I dont know this girl personally but I do know this farm (they are very close to where I live) They work closely with Tommy Turvey , he has done a few clinics at their farm. I love that guy : )
She is def. an inspiration!! Very cool , thanks for posting!


----------



## BaliDoll (Sep 21, 2009)

wow... bridle-less too... AMAZING!


----------



## Juniper (May 4, 2007)

I looked up Tommy Turvey. How amazing! I would love to see him sometime.


----------



## Equuestriaan (Nov 5, 2008)

I saw that girl at the Horse Expo last year, with Tommy Turvey.


----------



## Jillyann (Mar 31, 2009)

She is amazing!


----------



## ClassicalRomantic (Jun 2, 2009)

Wow that brought tears to my eyes!

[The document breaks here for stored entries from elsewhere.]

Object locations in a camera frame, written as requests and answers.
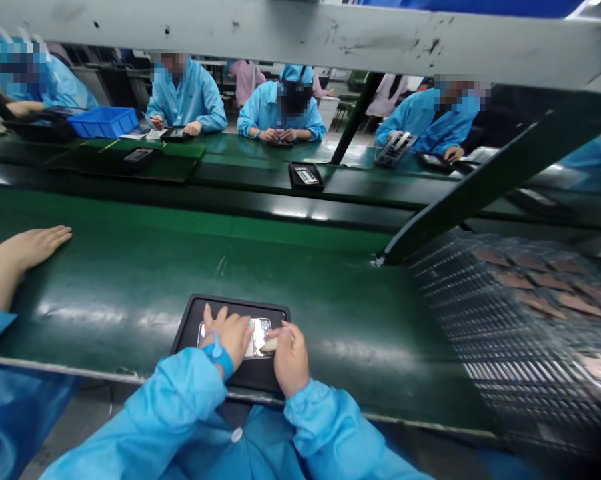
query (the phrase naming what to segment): factory floor
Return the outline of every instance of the factory floor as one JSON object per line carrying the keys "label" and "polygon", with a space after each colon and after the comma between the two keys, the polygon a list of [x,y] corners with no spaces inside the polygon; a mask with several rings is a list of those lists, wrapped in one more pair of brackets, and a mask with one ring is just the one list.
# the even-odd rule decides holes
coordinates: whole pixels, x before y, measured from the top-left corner
{"label": "factory floor", "polygon": [[[135,389],[133,385],[86,380],[20,480],[38,480],[54,460],[80,445],[110,417],[115,416]],[[400,451],[436,480],[492,478],[476,450],[465,443],[451,441],[445,436],[421,429],[406,430],[385,424],[379,428],[395,451]]]}

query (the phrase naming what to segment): blue wrist strap
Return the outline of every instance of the blue wrist strap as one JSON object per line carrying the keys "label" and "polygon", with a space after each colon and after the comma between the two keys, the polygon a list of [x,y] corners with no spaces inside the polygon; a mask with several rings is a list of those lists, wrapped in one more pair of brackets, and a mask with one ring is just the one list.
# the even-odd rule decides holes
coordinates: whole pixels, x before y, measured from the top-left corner
{"label": "blue wrist strap", "polygon": [[205,352],[205,355],[209,357],[212,363],[218,363],[223,368],[223,373],[225,374],[223,380],[227,381],[232,376],[232,373],[234,373],[234,364],[225,347],[219,343],[219,334],[215,330],[212,330],[207,335],[210,333],[214,333],[214,343],[210,343],[201,350]]}

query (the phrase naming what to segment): worker
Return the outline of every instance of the worker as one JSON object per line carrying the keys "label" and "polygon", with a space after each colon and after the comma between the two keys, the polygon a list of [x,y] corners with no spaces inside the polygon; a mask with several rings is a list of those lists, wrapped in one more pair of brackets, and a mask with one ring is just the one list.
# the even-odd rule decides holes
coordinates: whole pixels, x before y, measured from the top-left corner
{"label": "worker", "polygon": [[482,97],[474,94],[475,86],[471,81],[449,81],[413,93],[380,124],[375,144],[385,145],[397,135],[410,132],[418,137],[411,151],[458,160],[464,155],[460,144],[480,111]]}
{"label": "worker", "polygon": [[242,427],[230,428],[224,418],[236,424],[235,416],[217,407],[253,327],[227,307],[214,319],[205,305],[203,321],[200,349],[161,360],[125,408],[41,480],[297,480],[303,471],[314,480],[430,479],[386,446],[346,391],[310,378],[303,334],[290,323],[270,332],[285,409],[254,406]]}
{"label": "worker", "polygon": [[[71,237],[69,227],[58,226],[20,233],[0,244],[0,334],[18,323],[9,310],[23,274]],[[0,366],[0,480],[20,478],[79,385],[72,375]]]}
{"label": "worker", "polygon": [[227,118],[219,88],[209,72],[183,53],[160,53],[158,62],[147,122],[156,130],[182,125],[193,137],[222,131]]}
{"label": "worker", "polygon": [[[32,47],[28,53],[23,48],[25,44]],[[24,54],[7,54],[8,45],[14,49],[13,53],[22,49]],[[21,59],[22,63],[14,63],[14,59]],[[0,72],[3,72],[0,93],[7,96],[7,108],[16,117],[50,107],[92,109],[99,106],[83,82],[64,62],[51,55],[44,43],[0,37]]]}
{"label": "worker", "polygon": [[573,169],[601,168],[601,135],[571,152],[559,164]]}
{"label": "worker", "polygon": [[314,89],[314,98],[331,97],[334,95],[335,90],[326,90],[320,86],[320,79],[318,78],[318,72],[314,69],[314,83],[312,85]]}
{"label": "worker", "polygon": [[388,117],[396,108],[398,97],[407,92],[407,75],[394,75],[386,73],[376,90],[374,100],[367,107],[366,115],[369,117]]}
{"label": "worker", "polygon": [[280,81],[254,90],[239,114],[239,133],[266,143],[322,140],[327,128],[312,96],[313,70],[285,65]]}
{"label": "worker", "polygon": [[249,60],[236,60],[232,62],[229,73],[233,77],[236,77],[236,103],[239,108],[243,108],[243,105],[252,95],[254,87],[258,87],[261,83],[267,81],[261,69],[253,65]]}

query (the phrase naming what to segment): stacked component tray
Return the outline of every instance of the stacked component tray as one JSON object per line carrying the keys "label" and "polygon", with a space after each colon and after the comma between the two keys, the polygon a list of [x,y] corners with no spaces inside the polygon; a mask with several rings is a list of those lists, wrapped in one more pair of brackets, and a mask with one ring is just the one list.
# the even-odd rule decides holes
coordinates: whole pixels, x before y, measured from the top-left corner
{"label": "stacked component tray", "polygon": [[462,231],[408,264],[514,448],[576,474],[601,441],[601,273],[558,243]]}

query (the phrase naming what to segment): blue lab coat
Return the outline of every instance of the blue lab coat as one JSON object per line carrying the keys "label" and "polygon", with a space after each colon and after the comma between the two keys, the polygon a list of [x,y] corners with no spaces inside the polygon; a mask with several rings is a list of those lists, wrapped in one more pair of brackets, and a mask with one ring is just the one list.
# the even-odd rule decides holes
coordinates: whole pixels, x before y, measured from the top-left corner
{"label": "blue lab coat", "polygon": [[601,167],[601,136],[574,150],[559,164],[573,169]]}
{"label": "blue lab coat", "polygon": [[386,446],[345,391],[312,380],[283,412],[253,407],[240,429],[215,412],[226,394],[209,358],[182,350],[41,480],[297,480],[303,469],[314,480],[430,479]]}
{"label": "blue lab coat", "polygon": [[435,107],[439,104],[439,89],[413,93],[380,124],[375,144],[385,145],[391,133],[401,130],[418,137],[411,151],[444,155],[449,147],[460,145],[467,138],[480,111],[480,99],[467,94],[460,103],[451,107],[451,111],[432,124]]}
{"label": "blue lab coat", "polygon": [[10,84],[7,88],[7,95],[15,101],[43,102],[45,108],[77,107],[92,109],[99,106],[92,92],[58,58],[52,55],[45,66],[47,71],[42,75],[45,88],[40,92],[22,91],[22,85]]}
{"label": "blue lab coat", "polygon": [[201,65],[187,59],[179,87],[174,86],[169,72],[162,66],[154,70],[152,98],[147,105],[147,123],[160,115],[165,126],[187,125],[198,120],[205,133],[222,131],[227,126],[223,100],[216,82]]}
{"label": "blue lab coat", "polygon": [[[288,81],[299,81],[302,71],[301,65],[285,65],[281,72],[281,79]],[[306,67],[302,76],[302,82],[309,87],[314,81],[314,69]],[[309,108],[298,117],[283,117],[281,106],[278,104],[279,91],[282,86],[279,82],[265,82],[259,85],[249,100],[241,109],[237,126],[239,133],[249,137],[249,129],[254,127],[259,130],[294,129],[309,130],[312,133],[310,141],[322,140],[327,132],[327,127],[322,122],[318,113],[318,103],[312,97]]]}
{"label": "blue lab coat", "polygon": [[[14,318],[0,312],[0,334]],[[74,376],[0,366],[0,480],[18,480],[78,386]]]}

AMAZING little girl with some AMAZING horses!


----------



## farmpony84 (Apr 21, 2008)

She has really good equitation... and I love that song.


----------



## nirvana (Sep 14, 2009)

Wow! thats so inspiorational and amzing. She has a beautiful position the whole time. she is my hero of the day! (thats right i have a new hero each day!)


----------



## jackieebitu (Aug 1, 2009)

wow these are so amazing! x


----------



## bubblegum (Oct 6, 2009)

that was an amazing, makes all my probs riding so silly.


----------



## my2geldings (Feb 18, 2008)

Definitely gives us no excuse eh :lol:

Great video, thanks for sharing.


----------